I've spent a lot of time focusing on bowls, hollow forms and technique. Finally decided to get creative with pen design. My skills are still questionable but my confidence is up.  

So, a Clarinet and Slimline met, fell in love and had a baby. 
This was a kit challenge, to make something without using two components from a standard slimline pen kit. I used clarinet parts to replace the center band and clip.  The body is black Alumilite. It does work as a twist pen still and you can write with it.  Been thinking on this since I saw my first real artistic Steampunk pen here!


----------



## magpens (Feb 28, 2015)

Talk about creative !!! .... that's fantastic !!


----------



## thebillofwrites (Feb 28, 2015)

Now that is just cool.......I love it.

Bill


----------



## Charlie_W (Feb 28, 2015)

Awesome pen! That sets a nice tone for the day!  
Score!


----------



## RichB (Feb 28, 2015)

That is great.  I play the Clarinet and talked to one of the laser owners about  designing a blank but it didn't happen.  He said it would be a complicated blank with all the parts.


----------



## Dalepenkala (Feb 28, 2015)

Great artistic skills! You should have entered that pen in the freestyle contest! Congrats!


----------



## Tieflyer (Feb 28, 2015)

Thank you!  I did a search and rediscovered the penmaker who was my inspiration.  Si90!  His Steampunk series started the gears turning for me. I did instrument repair back in the day and have all these old parts still. This was a fun piece and I'm going to try and make a full collection of instrument pens.


----------



## oneleggimp (Feb 28, 2015)

That is SO Creative.    Marvelous job.


----------



## Mortalis (Feb 28, 2015)

I am so envious of people such as yourself.

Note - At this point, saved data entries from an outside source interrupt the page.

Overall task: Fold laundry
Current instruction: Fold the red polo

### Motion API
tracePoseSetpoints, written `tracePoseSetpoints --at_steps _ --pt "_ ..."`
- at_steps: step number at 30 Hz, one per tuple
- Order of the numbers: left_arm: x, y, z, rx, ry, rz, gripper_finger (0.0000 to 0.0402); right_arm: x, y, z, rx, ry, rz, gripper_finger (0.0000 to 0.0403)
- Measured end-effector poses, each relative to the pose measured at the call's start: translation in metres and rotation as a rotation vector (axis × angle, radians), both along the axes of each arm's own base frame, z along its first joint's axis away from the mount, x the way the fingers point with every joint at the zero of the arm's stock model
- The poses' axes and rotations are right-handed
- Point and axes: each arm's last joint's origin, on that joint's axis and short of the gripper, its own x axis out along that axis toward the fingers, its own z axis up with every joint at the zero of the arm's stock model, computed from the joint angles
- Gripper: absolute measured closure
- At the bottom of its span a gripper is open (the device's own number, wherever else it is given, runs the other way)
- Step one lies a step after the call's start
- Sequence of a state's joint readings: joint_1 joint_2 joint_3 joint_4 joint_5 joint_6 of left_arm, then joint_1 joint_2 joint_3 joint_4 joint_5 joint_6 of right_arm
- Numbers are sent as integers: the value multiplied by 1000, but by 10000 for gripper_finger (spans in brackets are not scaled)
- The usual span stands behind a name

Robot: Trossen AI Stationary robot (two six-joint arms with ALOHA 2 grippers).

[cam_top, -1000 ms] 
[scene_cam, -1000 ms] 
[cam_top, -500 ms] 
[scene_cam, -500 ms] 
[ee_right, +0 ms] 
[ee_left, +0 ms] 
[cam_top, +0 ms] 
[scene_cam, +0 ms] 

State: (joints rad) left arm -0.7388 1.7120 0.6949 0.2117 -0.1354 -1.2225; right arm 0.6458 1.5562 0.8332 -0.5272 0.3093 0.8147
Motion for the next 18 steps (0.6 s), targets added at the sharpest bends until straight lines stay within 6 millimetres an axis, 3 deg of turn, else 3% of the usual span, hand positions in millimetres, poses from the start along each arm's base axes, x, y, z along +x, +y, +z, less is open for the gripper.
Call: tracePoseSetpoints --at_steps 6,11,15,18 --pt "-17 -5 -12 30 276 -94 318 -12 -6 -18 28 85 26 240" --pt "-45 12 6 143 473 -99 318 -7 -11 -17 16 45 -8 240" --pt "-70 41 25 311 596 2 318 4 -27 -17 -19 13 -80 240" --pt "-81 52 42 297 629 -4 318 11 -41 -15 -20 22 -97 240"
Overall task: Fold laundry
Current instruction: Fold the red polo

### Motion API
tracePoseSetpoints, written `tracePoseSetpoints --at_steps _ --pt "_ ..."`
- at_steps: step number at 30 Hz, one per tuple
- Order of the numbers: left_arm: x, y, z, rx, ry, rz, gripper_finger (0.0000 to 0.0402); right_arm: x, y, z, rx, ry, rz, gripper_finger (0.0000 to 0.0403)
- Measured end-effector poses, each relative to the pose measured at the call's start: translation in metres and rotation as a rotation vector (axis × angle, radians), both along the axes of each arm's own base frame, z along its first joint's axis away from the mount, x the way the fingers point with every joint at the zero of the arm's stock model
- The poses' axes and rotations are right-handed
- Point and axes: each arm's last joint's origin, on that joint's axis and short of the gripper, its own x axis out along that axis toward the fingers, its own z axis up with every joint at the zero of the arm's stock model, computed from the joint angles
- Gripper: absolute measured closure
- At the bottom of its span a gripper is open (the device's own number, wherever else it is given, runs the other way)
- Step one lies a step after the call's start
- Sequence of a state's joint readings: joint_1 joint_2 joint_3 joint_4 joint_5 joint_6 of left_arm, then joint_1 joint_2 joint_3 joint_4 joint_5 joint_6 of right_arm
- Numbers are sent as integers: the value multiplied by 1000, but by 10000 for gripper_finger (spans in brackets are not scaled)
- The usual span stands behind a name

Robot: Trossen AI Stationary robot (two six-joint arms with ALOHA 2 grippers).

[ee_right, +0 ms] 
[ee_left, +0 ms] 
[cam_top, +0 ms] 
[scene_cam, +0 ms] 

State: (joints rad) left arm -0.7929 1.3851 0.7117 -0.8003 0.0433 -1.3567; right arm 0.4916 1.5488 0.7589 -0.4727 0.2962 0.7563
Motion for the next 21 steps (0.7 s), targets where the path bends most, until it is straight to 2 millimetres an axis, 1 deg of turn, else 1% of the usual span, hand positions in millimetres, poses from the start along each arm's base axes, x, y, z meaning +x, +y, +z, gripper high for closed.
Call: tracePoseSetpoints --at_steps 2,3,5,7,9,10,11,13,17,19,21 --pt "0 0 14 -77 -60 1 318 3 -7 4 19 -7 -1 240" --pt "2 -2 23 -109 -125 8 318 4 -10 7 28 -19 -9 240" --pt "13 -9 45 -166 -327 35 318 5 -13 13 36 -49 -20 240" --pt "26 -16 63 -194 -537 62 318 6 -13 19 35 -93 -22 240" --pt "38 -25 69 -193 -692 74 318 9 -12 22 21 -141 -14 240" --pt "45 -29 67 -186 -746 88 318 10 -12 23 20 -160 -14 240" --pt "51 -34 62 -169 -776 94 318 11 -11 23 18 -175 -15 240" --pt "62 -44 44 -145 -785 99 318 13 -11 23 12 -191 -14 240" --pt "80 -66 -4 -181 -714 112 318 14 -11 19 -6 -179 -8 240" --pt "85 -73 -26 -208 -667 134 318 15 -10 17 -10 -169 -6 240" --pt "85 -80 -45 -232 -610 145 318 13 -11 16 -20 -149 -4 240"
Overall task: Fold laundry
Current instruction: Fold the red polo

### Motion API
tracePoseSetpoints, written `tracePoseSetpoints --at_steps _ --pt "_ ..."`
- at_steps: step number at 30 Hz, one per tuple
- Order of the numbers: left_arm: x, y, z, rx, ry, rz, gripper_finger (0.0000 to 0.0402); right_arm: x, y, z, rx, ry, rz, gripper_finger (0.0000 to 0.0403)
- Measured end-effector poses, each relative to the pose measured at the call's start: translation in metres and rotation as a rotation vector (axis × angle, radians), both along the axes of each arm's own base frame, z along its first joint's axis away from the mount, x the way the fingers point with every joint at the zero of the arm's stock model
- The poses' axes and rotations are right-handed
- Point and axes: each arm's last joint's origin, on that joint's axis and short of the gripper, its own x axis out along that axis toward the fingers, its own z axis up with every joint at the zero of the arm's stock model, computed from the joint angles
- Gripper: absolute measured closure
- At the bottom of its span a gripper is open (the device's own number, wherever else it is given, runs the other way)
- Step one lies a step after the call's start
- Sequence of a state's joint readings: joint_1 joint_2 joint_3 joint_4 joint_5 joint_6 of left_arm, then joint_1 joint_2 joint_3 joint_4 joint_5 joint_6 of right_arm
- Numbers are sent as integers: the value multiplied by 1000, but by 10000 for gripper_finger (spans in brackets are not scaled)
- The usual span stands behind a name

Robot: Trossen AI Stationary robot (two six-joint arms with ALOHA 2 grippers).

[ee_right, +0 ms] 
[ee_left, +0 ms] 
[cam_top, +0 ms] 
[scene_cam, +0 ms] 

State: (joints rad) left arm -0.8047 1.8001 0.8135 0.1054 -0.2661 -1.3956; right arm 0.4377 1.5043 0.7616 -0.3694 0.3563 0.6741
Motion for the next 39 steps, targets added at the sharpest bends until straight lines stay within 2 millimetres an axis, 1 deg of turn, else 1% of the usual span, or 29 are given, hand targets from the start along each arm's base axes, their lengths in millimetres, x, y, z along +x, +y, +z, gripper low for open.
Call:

I love the pen. My sister repairs instruments also. I sent her this link.


----------



## Willee (Feb 28, 2015)

That is one cool pen!
Its in the groove ... it cooks.
What a great idea!
Liked the use of the clarinet valve lever as a clip.

Willee


----------



## Sylvanite (Feb 28, 2015)

That's a great pen!  

For additional inspiration, don't overlook MartinPens' piccolo pen and trombone pen.

Regards,
Eric


----------



## Tieflyer (Feb 28, 2015)

Sylvanite, thanks for pointing those out!


----------



## jttheclockman (Mar 1, 2015)

There was a person here that took first place in the free style back in 2012 for a pen similar to that. It may have been Martin. My memory is not what it used to be.  Nice job.


----------



## oneleggimp (Mar 10, 2015)

Can I send this picture to a friend (not a penturner).  She is a Woodwind instrument repair"man" and might enjoy seeing it. I want your permission before I send it to her.


----------



## Tieflyer (Mar 11, 2015)

Oneleggimp, absolutely!  PM me your email and I'll send a higher resolution image if you'd like.


----------



## OZturner (Mar 11, 2015)

Incredible Creativity Jeff .
Excellent Execution, and Finish.
I expect there are a lot of Liquorice Stick Aficionados, who would love a pen like that.
Congratulations,
Brian.


----------